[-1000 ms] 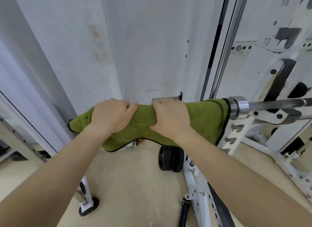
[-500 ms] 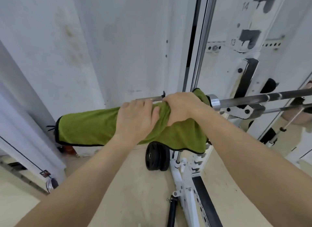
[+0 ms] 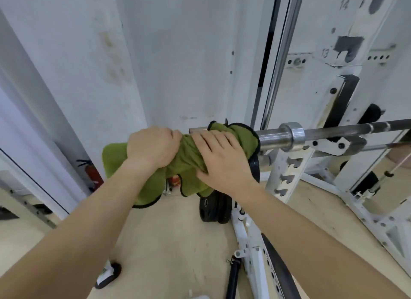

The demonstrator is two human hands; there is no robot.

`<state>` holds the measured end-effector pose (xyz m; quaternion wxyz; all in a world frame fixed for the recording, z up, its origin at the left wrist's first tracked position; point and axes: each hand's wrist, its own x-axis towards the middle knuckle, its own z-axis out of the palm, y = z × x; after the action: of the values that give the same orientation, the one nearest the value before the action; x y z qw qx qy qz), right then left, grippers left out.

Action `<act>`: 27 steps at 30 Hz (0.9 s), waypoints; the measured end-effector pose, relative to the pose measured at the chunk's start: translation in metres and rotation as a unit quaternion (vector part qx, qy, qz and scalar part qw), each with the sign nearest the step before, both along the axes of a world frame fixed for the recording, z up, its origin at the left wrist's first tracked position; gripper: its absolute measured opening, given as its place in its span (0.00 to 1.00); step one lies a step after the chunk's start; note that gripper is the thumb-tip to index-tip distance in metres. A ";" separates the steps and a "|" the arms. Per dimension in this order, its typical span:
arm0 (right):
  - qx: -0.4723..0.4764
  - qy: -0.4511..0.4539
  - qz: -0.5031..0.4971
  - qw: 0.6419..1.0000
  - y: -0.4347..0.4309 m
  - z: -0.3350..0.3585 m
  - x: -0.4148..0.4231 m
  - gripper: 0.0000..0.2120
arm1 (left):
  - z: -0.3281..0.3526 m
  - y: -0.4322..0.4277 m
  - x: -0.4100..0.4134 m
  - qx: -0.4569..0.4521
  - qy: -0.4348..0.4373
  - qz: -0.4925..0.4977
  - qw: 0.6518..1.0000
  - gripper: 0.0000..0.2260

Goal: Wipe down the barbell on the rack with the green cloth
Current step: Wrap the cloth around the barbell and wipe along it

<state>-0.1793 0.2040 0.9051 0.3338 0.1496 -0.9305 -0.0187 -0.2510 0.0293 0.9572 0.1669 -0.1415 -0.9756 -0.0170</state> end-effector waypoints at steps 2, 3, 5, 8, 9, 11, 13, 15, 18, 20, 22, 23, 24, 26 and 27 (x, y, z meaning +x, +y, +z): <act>-0.011 -0.017 -0.031 0.999 0.035 0.000 0.015 0.39 | -0.006 0.034 0.014 -0.004 0.065 -0.033 0.997 0.21; -0.014 -0.034 -0.041 0.998 0.050 0.001 0.022 0.41 | -0.010 0.048 0.019 0.008 0.089 -0.049 0.995 0.21; -0.031 -0.072 -0.040 0.996 0.072 0.006 0.033 0.43 | -0.018 0.068 0.027 0.042 0.118 -0.077 0.989 0.20; -0.055 -0.085 -0.020 0.995 0.095 0.013 0.040 0.33 | -0.019 0.079 0.034 0.092 0.112 -0.101 0.984 0.16; -0.055 -0.074 -0.018 0.996 0.101 0.014 0.039 0.28 | -0.016 0.079 0.035 0.119 0.090 -0.107 0.983 0.15; -0.069 -0.051 -0.036 0.996 0.108 0.019 0.036 0.25 | -0.010 0.076 0.038 0.182 0.039 -0.111 0.976 0.16; -0.082 -0.041 -0.077 0.993 0.111 0.023 0.034 0.28 | -0.002 0.074 0.042 0.204 -0.004 -0.108 0.973 0.20; -0.090 -0.051 -0.099 0.990 0.116 0.025 0.034 0.33 | 0.008 0.073 0.045 0.183 -0.052 -0.100 0.977 0.23; -0.101 -0.024 -0.084 0.991 0.126 0.025 0.039 0.31 | 0.020 0.074 0.056 0.154 -0.035 -0.100 0.982 0.13; -0.120 0.024 -0.055 0.991 0.127 0.021 0.045 0.23 | 0.021 0.072 0.069 0.176 0.031 -0.102 0.979 0.08; -0.170 0.044 -0.027 0.984 0.120 0.020 0.054 0.14 | 0.020 0.065 0.085 0.193 0.076 -0.120 0.971 0.07; -0.224 0.023 -0.018 0.974 0.115 0.021 0.058 0.10 | 0.020 0.060 0.095 0.197 0.084 -0.136 0.967 0.07; -0.297 -0.026 -0.005 0.955 0.109 0.024 0.064 0.07 | 0.020 0.053 0.105 0.202 0.080 -0.152 0.964 0.09; -0.479 -0.156 0.050 0.862 0.094 0.032 0.080 0.06 | 0.022 0.039 0.125 0.221 0.052 -0.164 0.960 0.13; -0.547 -0.195 0.085 0.810 0.083 0.035 0.089 0.08 | 0.022 0.033 0.136 0.232 0.034 -0.160 0.959 0.16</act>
<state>-0.0900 0.2866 0.9399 0.1722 0.0210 -0.8163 0.5510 -0.1150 0.0628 0.9790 0.2235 -0.2540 -0.9030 -0.2650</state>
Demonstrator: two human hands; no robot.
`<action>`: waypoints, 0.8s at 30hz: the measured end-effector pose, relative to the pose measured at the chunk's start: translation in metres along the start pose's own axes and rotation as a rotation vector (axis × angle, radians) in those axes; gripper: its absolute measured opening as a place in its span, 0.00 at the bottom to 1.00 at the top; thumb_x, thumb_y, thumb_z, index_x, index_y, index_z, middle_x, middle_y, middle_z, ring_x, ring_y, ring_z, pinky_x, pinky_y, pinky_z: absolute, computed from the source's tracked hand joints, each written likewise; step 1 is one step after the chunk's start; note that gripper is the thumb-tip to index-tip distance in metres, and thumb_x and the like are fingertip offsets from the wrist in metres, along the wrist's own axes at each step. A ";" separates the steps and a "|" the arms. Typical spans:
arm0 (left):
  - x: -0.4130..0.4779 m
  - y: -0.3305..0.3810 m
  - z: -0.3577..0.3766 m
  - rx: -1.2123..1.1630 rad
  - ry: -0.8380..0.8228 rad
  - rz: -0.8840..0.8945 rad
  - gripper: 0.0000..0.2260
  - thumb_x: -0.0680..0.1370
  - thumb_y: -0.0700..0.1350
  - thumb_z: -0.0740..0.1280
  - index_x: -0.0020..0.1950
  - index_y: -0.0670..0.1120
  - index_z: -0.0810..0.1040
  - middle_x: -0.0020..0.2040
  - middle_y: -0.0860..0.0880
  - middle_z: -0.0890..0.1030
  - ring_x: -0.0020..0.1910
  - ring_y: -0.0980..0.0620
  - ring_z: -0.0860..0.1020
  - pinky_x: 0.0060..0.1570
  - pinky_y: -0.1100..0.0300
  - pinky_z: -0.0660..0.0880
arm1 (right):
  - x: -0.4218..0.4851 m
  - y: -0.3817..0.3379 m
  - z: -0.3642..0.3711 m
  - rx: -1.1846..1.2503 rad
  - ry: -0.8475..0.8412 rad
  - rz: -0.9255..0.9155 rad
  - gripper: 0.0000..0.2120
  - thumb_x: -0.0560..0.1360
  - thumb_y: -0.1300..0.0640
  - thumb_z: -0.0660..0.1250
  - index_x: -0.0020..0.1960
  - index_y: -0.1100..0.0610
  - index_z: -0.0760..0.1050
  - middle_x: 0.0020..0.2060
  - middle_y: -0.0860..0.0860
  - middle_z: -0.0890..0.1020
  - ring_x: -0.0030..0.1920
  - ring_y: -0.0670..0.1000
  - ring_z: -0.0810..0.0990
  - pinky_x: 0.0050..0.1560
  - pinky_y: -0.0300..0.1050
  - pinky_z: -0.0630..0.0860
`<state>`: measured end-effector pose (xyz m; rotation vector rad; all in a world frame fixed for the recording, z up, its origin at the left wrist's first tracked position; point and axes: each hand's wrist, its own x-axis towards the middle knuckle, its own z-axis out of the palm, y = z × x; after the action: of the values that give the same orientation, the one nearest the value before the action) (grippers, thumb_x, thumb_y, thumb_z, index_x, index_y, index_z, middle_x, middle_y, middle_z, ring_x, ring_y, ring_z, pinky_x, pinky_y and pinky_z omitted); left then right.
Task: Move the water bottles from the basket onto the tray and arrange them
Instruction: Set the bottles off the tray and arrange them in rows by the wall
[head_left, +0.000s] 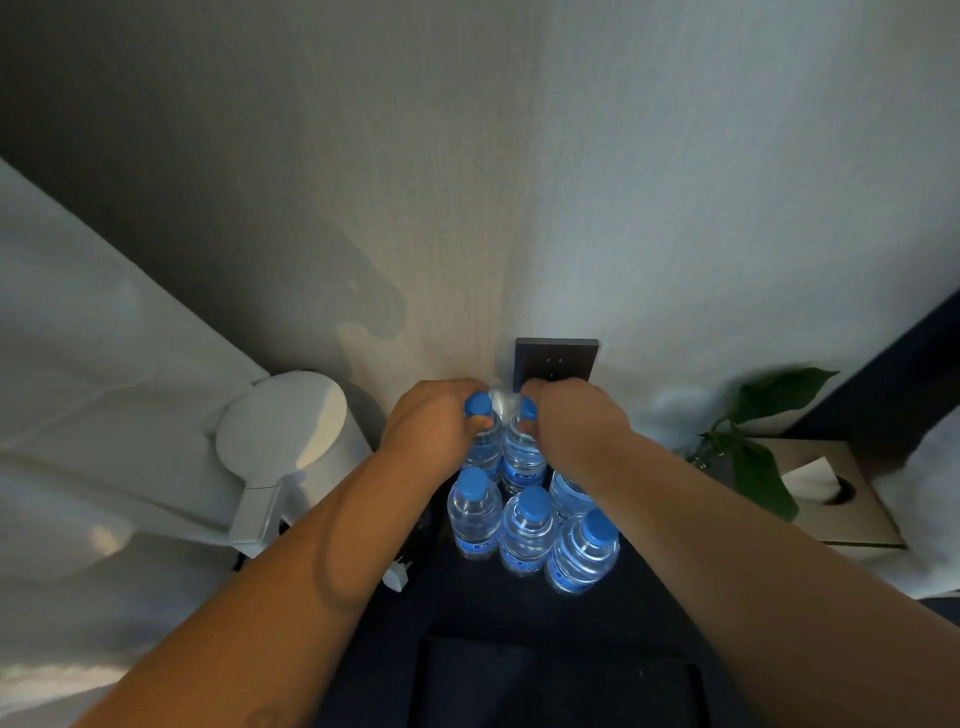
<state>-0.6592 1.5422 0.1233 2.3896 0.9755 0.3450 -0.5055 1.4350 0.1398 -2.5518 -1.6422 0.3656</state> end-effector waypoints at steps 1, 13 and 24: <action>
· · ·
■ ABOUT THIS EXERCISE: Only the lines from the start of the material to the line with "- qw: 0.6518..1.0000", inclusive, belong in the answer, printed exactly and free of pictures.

■ PROBLEM SOLUTION:
[-1000 ms] 
[-500 ms] 
[+0 ms] 

The demonstrator is two human hands; there is no robot.

`<state>` holds the measured end-effector pose (xyz m; quaternion wxyz; all in a world frame fixed for the recording, z up, its origin at the left wrist's first tracked position; point and axes: each hand's wrist, its own x-axis towards the middle knuckle, its own z-axis out of the palm, y = z × x; after the action: of the values that give the same orientation, the one nearest the value before the action; x y z qw qx qy qz), right then left, grippers left out.

Action `<act>`: 27 steps at 30 Hz (0.9 s), waypoints; the measured end-effector pose, relative to the pose measured at the chunk's start: translation in metres and rotation as a unit quaternion (vector part qx, qy, qz and scalar part qw), each with the sign nearest the step before, both along the axes of a world frame fixed for the recording, z up, its origin at the left wrist's first tracked position; gripper: its absolute measured opening, given as its place in its span (0.00 to 1.00); step one lies a step after the chunk's start; note that gripper is the thumb-tip to index-tip distance in metres. A ";" separates the steps and a "|" the arms. Per dimension in this order, its typical span:
arm0 (right):
  - qx: -0.4723..0.4764
  - qy: -0.4511..0.4539
  - qz: -0.5031..0.4971
  - qw: 0.6419..1.0000
  - y: -0.4347..0.4309 m
  - z: -0.3350..0.3585 m
  - x: -0.4148..0.4231 m
  - gripper: 0.0000..0.2120
arm1 (left):
  - z: -0.3281..0.3526 m
  - y: -0.4322..0.4277 m
  - x: -0.4100..0.4134 m
  - qx: -0.4569..0.4521
  - qy: -0.4348..0.4373
  - qz: -0.4925..0.4977
  - qw: 0.6518..1.0000

Nothing else belongs to this answer.